Señaló que algunos profesores le han recomendado a ella y sus compañeros darse de baja en caso de no contar con los elementos necesarios para tomar las clases, por lo que ha tenido que adaptar algunos espacios en su hogar.
“Tengo un compañero que vive en la sierra de Puebla y la primera semana no se presentó a clases porque no tiene internet en su casa; además, nos pidió que sugiriéramos algunos horarios que coincidieran con el cibercafé que hay cerca de su casa”, relató.
La estudiante comentó que al inicio del confinamiento debido a la pandemia por el virus COVID-19, sus profesores fueron flexibles, pero con el nuevo ciclo escolar comenzaron a ser más estrictos.
“Al principio nos dijeron que hiciéramos ejercicios, que tratáramos de practicar, pero nosotros vamos a clases de lunes a domingo, así que un sólo día de clases era insuficiente, por lo que decidieron retomar los días y ahí comenzaron los problemas”, destacó.
La falta del espacio e infraestructura adecuada fueron los principales obstáculos, ya que al estar todos sus familiares en la casa no podía utilizar la sala durante sus clases, las cuales son toda la mañana y parte de la tarde.
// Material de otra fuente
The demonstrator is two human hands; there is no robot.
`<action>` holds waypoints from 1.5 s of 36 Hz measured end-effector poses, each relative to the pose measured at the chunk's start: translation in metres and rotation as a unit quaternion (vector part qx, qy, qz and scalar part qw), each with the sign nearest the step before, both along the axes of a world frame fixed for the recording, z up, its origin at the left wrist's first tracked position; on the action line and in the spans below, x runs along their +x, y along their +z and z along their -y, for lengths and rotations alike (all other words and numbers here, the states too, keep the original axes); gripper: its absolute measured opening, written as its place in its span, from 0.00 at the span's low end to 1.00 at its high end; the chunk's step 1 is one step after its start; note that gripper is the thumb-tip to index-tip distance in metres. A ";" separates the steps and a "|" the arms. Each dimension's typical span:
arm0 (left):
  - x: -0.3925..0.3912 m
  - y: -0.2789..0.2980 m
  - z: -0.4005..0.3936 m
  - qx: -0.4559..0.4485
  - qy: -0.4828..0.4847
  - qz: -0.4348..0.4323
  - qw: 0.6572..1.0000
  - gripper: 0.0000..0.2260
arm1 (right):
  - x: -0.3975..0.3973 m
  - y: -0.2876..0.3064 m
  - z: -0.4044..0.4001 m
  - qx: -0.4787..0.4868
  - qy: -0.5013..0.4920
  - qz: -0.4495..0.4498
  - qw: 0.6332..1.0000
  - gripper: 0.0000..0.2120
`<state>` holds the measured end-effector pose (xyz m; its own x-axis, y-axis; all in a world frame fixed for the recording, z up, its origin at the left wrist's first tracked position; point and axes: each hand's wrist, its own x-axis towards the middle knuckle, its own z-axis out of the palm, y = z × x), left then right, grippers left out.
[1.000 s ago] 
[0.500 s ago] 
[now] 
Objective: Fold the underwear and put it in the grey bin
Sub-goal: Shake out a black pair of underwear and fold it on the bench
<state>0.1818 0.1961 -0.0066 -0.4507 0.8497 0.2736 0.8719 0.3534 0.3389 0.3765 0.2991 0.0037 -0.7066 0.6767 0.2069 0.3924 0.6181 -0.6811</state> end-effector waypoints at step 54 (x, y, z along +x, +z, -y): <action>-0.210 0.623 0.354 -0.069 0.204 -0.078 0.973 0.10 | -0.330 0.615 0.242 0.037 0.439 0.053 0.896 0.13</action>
Además, el material del que está hecho el piso no es el recomendable para los ejercicios de danza, como los brincos, ya que en sus salones de danza hay una cámara de aire entre el piso y las duelas.
“Nos prohibieron hacer brincos por los materiales de los que está hecho el piso, ya sea loseta o concreto, ya que esto tendría consecuencias porque no hay algo que haga que la caída no sea tan fuerte”, detalló.
Agregó que otra consecuencia será la medición del espacio, ya que están acostumbrados a trabajar en lugares amplios con las mismas medidas de un escenario de teatro, por lo que al acostumbrarse a los pequeños espacios de sus cuartos, cuando regresen no podrán calcular los brincos o pasos.
Yaret menciona que en su caso tuvo que retirar de su cuarto muebles para poder practicar y tomar clases en ese lugar, además de que su papá instaló una barra para hacer ejercicios de ballet; no obstante, otros de sus compañeros han tenido que hacer grandes inversiones.